The diodes are for protection (some of the protection is for the LM317 and some is for the load.
you might have a capacitor that is either bad or has a loose connection.
what is the output voltage and current draw supposed to be for this effects generator?
Thanks for the quick reply! I have attached a schematic. The output voltage is variable, but I’ll be using 12VDC. The effect is supposed to draw 25mA.
I am using a voltmeter across the DC voltage out terminals to measure the DC and AC voltages by using the DC and AC settings on the meter. Is it possible that a voltmeter could give me unusable AC readings because I have it connected to a DC voltage? Would an O-scope instead of a voltmeter the proper (only) way to measure the AC component of a DC supply?
OK got it. since you need a 12 volt supply and it should be fixed (so it does not damage something of bumped and less to go wrong) I would scrap the LM317 and just use an LM7812 fixed regulator. Use the same circuit for input and output decoupling caps. A DMM should show approx 12 volts DC on the output and millivolts or microvolts of AC. You can of course use a scope however the grounding will pick up noise via the probe leads.
something like this circuit (but keep the 0.1 uf on the output as close to the gnd and output leads as you can and add a 0.1 on the input too as close as you can to input and gnd. then the bulk caps can be located wherever they need to be. have a look at these two resources below.. the LM7812 circuit just cant help but work and it should be very forgiving – just make sure you have enough bulk cap on input and output and add those 0.1 decoupling caps and it should work just great for audio apps.

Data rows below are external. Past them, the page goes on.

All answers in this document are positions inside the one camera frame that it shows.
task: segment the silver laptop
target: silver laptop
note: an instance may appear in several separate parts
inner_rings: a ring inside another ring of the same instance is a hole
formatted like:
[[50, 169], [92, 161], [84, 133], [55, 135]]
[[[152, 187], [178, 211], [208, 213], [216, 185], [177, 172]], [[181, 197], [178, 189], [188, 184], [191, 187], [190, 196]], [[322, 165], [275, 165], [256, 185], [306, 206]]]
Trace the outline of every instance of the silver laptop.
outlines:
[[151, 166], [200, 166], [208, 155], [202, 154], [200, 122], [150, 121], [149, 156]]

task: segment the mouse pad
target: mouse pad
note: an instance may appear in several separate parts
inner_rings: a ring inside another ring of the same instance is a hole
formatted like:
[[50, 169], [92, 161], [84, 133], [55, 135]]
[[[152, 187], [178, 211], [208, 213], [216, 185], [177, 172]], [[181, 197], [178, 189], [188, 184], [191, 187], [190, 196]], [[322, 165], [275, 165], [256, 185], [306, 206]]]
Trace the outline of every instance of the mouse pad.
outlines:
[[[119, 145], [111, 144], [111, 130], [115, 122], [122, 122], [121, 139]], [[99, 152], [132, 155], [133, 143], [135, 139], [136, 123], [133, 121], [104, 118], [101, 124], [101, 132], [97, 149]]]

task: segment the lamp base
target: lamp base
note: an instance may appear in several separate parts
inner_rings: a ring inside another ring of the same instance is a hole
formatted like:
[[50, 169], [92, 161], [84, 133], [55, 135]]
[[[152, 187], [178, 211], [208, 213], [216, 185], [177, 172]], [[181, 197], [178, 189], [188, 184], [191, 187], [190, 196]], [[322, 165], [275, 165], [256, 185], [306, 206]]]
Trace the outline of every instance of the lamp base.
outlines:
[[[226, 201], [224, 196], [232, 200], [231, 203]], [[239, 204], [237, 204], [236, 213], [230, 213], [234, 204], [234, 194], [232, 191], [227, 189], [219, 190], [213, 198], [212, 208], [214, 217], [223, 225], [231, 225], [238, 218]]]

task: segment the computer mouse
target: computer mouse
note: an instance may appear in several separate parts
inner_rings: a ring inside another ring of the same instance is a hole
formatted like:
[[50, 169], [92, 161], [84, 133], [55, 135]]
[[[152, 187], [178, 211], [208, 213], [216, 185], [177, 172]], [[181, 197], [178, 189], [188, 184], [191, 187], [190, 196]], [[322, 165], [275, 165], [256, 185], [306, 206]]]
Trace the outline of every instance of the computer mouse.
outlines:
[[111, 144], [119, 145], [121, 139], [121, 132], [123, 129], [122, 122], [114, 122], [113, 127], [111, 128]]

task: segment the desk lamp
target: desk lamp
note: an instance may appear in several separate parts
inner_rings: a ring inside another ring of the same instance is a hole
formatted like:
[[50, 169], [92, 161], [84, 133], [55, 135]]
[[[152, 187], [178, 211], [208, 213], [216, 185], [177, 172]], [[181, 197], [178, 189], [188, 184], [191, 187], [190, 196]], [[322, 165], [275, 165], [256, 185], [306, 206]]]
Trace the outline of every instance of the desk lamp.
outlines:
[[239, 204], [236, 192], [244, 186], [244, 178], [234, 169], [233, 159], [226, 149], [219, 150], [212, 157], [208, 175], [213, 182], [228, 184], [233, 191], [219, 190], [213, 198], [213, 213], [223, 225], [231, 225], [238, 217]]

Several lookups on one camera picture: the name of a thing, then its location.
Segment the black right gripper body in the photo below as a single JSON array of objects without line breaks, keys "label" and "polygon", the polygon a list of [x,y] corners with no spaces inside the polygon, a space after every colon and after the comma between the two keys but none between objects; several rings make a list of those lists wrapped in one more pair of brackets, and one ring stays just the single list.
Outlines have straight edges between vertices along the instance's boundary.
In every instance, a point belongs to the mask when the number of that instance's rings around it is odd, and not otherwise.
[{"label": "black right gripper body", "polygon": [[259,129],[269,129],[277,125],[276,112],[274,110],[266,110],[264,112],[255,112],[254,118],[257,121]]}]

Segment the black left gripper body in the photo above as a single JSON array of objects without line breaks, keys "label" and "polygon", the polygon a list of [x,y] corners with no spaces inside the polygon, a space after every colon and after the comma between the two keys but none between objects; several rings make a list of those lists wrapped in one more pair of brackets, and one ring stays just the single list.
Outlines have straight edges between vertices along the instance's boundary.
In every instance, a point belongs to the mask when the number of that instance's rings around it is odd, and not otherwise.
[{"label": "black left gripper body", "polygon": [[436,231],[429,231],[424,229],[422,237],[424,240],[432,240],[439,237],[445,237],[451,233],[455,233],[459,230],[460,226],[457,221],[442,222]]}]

http://www.fairchildsemi.com/ds/LM/LM7812.pdf
http://www.google.com/imgres?imgurl=http://www.phoenixcomputerlabs.com/All-About-Mixers/images/LM7812-1Amp-12v-Power-Supply.gif&imgrefurl=http://www.phoenixcomputerlabs.com/All-About-Mixers/7812-7912.html&h=267&w=582&sz=5&tbnid=TacV3ZzVy7EOHM:&tbnh=58&tbnw=126&prev;=/search?q=lm7812&tbm=isch&tbo=u&zoom=1&q=lm7812&docid=vHyZqChv_XrxwM&hl=en&sa=X&ei=JYFBT-jJO6rq2AXSoaSBCA&ved=0CDoQ9QEwAg
Thank you for the answering my questions and for the suggestion and links, I think I’ll try the LM7812.